Merry rolled over and sat up. It was still dark, and piercingly cold. A damp fog hung in the air and Merry’s blanket was soaked with dew. He shivered, for a moment wishing he was at home in Bucklebury, awakening some frosty winter morning to a white landscape and burrowing deeper under the coverlets to snatch another hour’s sleep in a warm, soft feather bed…
‘Merry!’ Éowyn’s voice would brook no delay, and groaning inwardly Merry threw back the blanket and got to his feet.

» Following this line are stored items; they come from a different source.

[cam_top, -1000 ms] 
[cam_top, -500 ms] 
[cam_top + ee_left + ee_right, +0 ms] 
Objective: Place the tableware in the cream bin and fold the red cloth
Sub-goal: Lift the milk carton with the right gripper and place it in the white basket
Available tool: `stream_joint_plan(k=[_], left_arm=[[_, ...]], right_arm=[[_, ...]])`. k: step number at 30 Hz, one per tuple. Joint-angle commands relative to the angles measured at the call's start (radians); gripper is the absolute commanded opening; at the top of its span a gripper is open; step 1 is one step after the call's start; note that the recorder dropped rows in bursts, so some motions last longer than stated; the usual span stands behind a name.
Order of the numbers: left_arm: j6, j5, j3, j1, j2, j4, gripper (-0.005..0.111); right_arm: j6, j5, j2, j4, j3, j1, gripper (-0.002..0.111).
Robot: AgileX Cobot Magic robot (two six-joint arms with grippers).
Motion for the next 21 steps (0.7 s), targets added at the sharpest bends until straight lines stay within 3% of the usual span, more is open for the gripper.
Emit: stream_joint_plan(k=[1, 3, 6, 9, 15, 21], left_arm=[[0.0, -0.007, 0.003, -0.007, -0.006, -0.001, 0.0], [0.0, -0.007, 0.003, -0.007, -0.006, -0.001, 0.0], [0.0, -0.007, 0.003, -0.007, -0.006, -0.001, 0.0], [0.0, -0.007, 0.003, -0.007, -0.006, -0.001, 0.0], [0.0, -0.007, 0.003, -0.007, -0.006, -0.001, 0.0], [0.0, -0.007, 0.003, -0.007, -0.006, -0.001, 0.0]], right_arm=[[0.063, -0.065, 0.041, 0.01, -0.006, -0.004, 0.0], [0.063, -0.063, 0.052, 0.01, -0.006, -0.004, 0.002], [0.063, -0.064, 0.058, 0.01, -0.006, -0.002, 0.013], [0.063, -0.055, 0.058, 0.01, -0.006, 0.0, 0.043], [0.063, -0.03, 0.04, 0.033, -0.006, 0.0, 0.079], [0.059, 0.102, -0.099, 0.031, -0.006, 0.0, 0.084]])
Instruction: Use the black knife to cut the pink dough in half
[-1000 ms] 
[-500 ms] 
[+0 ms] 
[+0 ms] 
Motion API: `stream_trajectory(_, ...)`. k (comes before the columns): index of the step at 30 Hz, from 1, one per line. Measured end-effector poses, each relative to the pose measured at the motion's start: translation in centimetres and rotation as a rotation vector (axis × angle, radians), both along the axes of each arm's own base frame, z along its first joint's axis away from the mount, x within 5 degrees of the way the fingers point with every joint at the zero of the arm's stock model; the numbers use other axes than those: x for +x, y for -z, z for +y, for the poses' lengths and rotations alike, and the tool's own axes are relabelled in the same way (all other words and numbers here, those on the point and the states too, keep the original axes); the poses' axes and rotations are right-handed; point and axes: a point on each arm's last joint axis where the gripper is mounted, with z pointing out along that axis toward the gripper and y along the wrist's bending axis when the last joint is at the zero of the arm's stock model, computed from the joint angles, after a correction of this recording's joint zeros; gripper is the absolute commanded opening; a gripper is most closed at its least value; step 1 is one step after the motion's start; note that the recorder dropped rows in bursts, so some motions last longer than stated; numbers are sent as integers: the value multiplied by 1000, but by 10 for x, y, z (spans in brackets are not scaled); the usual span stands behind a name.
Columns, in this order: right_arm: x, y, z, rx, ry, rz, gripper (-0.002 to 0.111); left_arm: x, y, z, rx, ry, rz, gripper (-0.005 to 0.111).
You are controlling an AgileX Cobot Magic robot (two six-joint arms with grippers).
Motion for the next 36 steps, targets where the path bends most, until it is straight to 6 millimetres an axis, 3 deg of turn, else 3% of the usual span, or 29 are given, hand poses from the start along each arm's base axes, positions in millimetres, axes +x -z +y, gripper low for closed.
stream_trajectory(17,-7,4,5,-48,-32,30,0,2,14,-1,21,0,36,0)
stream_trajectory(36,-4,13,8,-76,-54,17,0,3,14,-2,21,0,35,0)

Every bone and muscle in the hobbit’s body ached, and his stomach grumbled with hunger. But for once Merry did not think of food, nor even of his sore legs and back. As soon as he was awake, he sensed an urgency and a feeling of expectancy in the men of Rohan around him. As if reading his thoughts, Éowyn leaned over and said quietly to him;
‘This is the last day, Merry. Today we reach Minas Tirith, today at last we go into battle…’

A shiver ran through Merry, but not this time of cold; despite his determination to be brave he felt afraid, and wondered would he ever see another dawn. If not, it seemed a pity that his last morning was so cold and dreary. He thought again of Pippin, and cheered himself by thinking that he was now about to rescue his friend from the beleaguered city.
‘I’m coming, Pip!’ he muttered to himself. ‘Hold on, dear friend….’

The Rohirrim were snatching a hurried breakfast, hard rye bread and some dried meat, washed down with cider sweetened with honey. Much as he usually loved breakfast, especially if followed by a second breakfast, Pippin could not eat the food so he took a long swallow of the cider. It burned his throat and he coughed, but it warmed him and lifted his spirits.

Éowyn helped him into the saddle. She did not speak, seeming preoccupied with her own sombre thoughts. The men did not bother to hide or move furtively as they had done the past few days, as the blackness was so profound no-one could see them. There were orders to light no torches, as they wanted to evade orc scouts and reach the Dike and the Pelennor beyond it unnoticed. So, in the misty darkness, the great host of Rohan moved out on their last ride to the city of Minas Tirith…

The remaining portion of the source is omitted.